• AVAILABLE DATA:
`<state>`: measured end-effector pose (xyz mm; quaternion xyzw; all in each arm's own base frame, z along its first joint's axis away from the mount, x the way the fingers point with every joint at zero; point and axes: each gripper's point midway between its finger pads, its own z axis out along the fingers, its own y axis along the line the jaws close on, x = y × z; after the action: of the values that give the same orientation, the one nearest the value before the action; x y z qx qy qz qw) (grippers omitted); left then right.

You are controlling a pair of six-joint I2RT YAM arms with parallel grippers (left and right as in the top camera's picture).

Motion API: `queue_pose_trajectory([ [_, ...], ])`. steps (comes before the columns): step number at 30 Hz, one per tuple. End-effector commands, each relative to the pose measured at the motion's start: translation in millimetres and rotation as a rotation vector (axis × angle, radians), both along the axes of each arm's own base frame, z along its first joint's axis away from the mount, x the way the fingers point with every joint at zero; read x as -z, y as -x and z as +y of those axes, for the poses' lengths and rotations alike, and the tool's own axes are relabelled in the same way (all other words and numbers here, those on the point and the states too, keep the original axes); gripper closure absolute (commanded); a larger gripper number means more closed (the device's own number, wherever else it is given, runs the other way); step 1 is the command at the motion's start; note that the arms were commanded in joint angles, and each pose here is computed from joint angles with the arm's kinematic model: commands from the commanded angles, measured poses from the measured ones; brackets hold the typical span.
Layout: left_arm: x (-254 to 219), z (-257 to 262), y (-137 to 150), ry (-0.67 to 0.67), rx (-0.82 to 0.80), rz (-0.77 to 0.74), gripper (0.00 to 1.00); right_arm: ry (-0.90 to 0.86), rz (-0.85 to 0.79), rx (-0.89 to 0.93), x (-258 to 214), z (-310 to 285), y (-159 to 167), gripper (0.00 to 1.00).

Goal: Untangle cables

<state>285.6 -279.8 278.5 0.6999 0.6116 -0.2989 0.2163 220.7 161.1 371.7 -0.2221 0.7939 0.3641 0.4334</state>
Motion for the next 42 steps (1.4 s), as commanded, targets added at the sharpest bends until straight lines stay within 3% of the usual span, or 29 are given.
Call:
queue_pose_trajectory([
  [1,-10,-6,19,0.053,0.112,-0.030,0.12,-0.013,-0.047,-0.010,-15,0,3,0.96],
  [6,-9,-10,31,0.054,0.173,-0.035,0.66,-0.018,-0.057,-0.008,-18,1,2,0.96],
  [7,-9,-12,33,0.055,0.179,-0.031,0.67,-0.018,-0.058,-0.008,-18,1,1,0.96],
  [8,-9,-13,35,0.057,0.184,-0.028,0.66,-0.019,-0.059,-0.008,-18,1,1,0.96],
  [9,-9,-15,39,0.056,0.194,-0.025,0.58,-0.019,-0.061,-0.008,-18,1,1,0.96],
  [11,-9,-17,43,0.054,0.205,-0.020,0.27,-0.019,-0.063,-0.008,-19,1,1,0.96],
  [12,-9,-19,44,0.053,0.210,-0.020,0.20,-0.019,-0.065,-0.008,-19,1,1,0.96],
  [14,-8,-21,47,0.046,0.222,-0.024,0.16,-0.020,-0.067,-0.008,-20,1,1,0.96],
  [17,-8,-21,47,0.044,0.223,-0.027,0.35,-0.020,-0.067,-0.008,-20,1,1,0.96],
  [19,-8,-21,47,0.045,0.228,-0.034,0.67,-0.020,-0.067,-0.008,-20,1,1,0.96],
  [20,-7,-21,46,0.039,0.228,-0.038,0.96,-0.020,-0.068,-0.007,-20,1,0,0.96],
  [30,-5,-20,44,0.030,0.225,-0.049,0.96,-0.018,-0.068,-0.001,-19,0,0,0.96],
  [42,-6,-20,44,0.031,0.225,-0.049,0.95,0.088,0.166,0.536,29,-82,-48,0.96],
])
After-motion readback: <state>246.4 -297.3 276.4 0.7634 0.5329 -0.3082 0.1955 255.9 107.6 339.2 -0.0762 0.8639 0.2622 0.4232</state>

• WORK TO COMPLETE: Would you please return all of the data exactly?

• EXERCISE RESPONSE:
`<state>`: measured end-effector pose (xyz mm; quaternion xyzw; all in each arm's own base frame, z along its first joint's axis away from the mount, x the way the fingers point with every joint at zero; point and axes: each gripper's point midway between its finger pads, its own z axis out along the fingers, its own y axis along the line the jaws close on, x = y × z; after the action: of the values that give the same orientation, the one nearest the value before the action; x y z qx qy qz qw) (grippers omitted); left then right.

You are controlling a pair of six-joint I2RT YAM arms with parallel grippers (left and right as in the top camera's picture).

Motion API: `queue_pose_trajectory([ [_, ...], ])`. steps (comes before the columns): step number at 30 Hz, one per tuple. End-effector commands, each relative to the pose measured at the motion's start: translation in millimetres and rotation as a rotation vector (axis × angle, radians), both along the axes of each arm's own base frame, z along its first joint's axis away from the mount, x the way the fingers point with every joint at zero; read x as -z, y as -x and z as +y of those axes, for the poses' lengths and rotations alike, and the tool's own axes are relabelled in the same way (all other words and numbers here, those on the point and the states too, keep the original axes); gripper closure absolute (commanded); a larger gripper number means more closed (the device's own number, wherever else it is given, runs the other way); step 1 is the command at the motion's start; note that the arms were commanded in joint angles, and each pose here is computed from joint angles with the arm's kinematic model: commands from the commanded angles, measured poses from the measured ones; brackets hold the typical span.
Layout: left_arm: x (-254 to 219), z (-257 to 262), y (-137 to 150), ry (-0.67 to 0.67), rx (-0.82 to 0.80), rz (-0.77 to 0.74), gripper (0.00 to 1.00); right_arm: ry (-0.90 to 0.86), rz (-0.85 to 0.79), rx (-0.89 to 0.93), x (-258 to 214), z (-310 to 285), y (-159 to 167), gripper (0.00 to 1.00).

Goal: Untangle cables

<state>285.6 -279.8 278.5 0.6999 0.6116 -0.2989 0.2163 220.7 161.1 371.7 -0.2221 0.7939 0.3641 0.4334</state>
Motion for the next 42 steps (1.4 s), as commanded, targets added at the sharpest bends until straight lines stay within 3% of the usual span, or 29 are given.
Call:
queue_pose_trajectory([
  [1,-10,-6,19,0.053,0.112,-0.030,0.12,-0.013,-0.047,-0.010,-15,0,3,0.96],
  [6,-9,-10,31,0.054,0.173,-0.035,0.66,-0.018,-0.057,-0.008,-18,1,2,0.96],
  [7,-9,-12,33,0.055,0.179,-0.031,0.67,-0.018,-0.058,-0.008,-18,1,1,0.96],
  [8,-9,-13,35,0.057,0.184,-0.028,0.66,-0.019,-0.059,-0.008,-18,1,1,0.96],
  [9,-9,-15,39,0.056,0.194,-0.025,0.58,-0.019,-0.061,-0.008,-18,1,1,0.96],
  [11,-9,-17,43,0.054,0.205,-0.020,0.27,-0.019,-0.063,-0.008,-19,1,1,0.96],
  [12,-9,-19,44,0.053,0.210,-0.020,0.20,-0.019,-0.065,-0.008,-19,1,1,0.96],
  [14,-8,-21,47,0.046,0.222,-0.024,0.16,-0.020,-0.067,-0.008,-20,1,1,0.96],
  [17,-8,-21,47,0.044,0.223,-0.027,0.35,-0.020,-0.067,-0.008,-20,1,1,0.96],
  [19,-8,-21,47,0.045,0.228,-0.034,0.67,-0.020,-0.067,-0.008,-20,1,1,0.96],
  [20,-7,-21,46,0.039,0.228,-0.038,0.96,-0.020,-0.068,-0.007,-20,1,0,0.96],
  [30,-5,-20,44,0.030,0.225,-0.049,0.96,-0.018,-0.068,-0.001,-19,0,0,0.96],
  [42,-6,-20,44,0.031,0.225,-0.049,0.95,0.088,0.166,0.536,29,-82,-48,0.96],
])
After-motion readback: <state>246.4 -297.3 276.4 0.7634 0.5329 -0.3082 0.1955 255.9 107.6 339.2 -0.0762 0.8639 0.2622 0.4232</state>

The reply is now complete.